By May 2017, however, under the Trump administration, things were much different and a judge pushed through their deportation, giving them three months to leave the United States. In August, a tearful Mendoza-Sanchez, her husband Eusebio, a truck driver, and their son, boarded a plane to Mexico City without looking back at her daughters she was leaving behind. Their 16-year-old daughter was left in the care of their 23-year-old daughter to finish out high school while their son, Jesus, only 12, had to come with them because he was too young to stay with his sisters. Eventually, after being unable to adjust to life in rural Mexico after only knowing California as his home his entire life, Jesus did go back to the U.S. to stay with his sisters, leaving his eldest sister to lead the family. 

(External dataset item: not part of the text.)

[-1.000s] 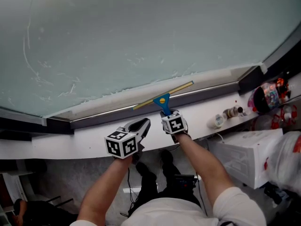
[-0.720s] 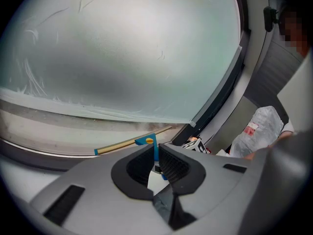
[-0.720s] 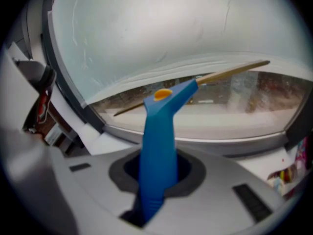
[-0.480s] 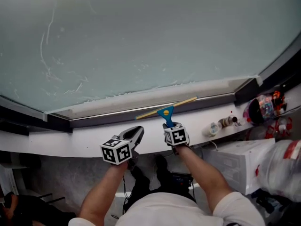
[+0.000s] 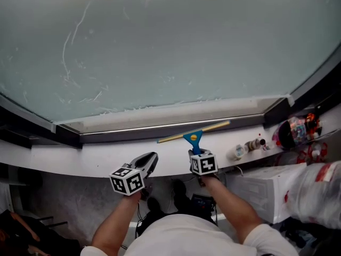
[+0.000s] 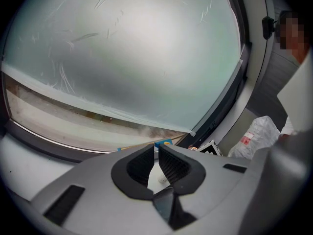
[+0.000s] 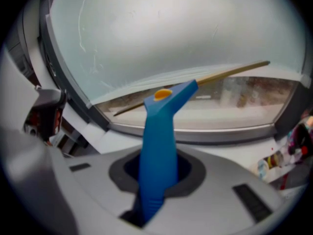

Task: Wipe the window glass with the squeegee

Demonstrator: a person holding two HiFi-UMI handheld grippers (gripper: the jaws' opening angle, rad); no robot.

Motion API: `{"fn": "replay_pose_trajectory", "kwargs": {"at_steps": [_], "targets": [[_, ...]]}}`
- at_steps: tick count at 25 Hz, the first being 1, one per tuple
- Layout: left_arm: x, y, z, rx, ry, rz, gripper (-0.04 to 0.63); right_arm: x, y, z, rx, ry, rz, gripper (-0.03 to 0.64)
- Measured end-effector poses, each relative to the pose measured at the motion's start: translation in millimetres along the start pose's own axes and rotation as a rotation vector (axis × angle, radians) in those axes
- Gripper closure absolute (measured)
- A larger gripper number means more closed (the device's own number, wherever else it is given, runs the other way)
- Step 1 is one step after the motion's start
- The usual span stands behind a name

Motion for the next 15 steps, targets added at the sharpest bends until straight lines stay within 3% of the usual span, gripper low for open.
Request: {"fn": "replay_pose_trajectory", "kwargs": {"at_steps": [15], "targets": [[-25.7, -134.3, 33.5, -0.073, 0.063, -0.100, 0.543, -43.6, -57.9, 105.5, -0.011, 0.020, -0.107, 0.543]]}}
Point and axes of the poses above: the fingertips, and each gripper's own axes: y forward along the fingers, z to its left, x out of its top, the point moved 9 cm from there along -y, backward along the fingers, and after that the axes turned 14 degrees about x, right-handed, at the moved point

“When I left the airport, I’m glad that I didn’t turn around when I said goodbye to my kids,” she said. “I think if I had turned around and seen that much pain, I wouldn’t have been able to leave.”

A Family Reunited

If her career up to this point was any indication, Mendoza-Sanchez was determined not to give up: she searched for ways during the time apart from her family to regain entry to the United State and reunite with her daughters. Her case, along with the immigration policies that led to the deportation of a hardworking woman who was doing everything in her power to work legally in the U.S., put a spotlight on the issues that so many undocumented immigrants face. She has a Facebook page, Maria Mendoza Sanchez, Reunite Her Family and a Change.org petition that gathered 95, 917 signatures in support of bringing her back to the U.S.

“Maria and her family represent what is best about America,” wrote one supporter. “I donated because this situation should never have occurred… Maria was providing an essential service in her job as an oncology nurse,” wrote another. 

Updates to her supporters have been posted as her case has progressed and there is now a GoFundMe for help with legal fees and donations as the family gets back on their feet. Sanchez’s husband remains in Mexico City and it’s unclear if he will be able to return. 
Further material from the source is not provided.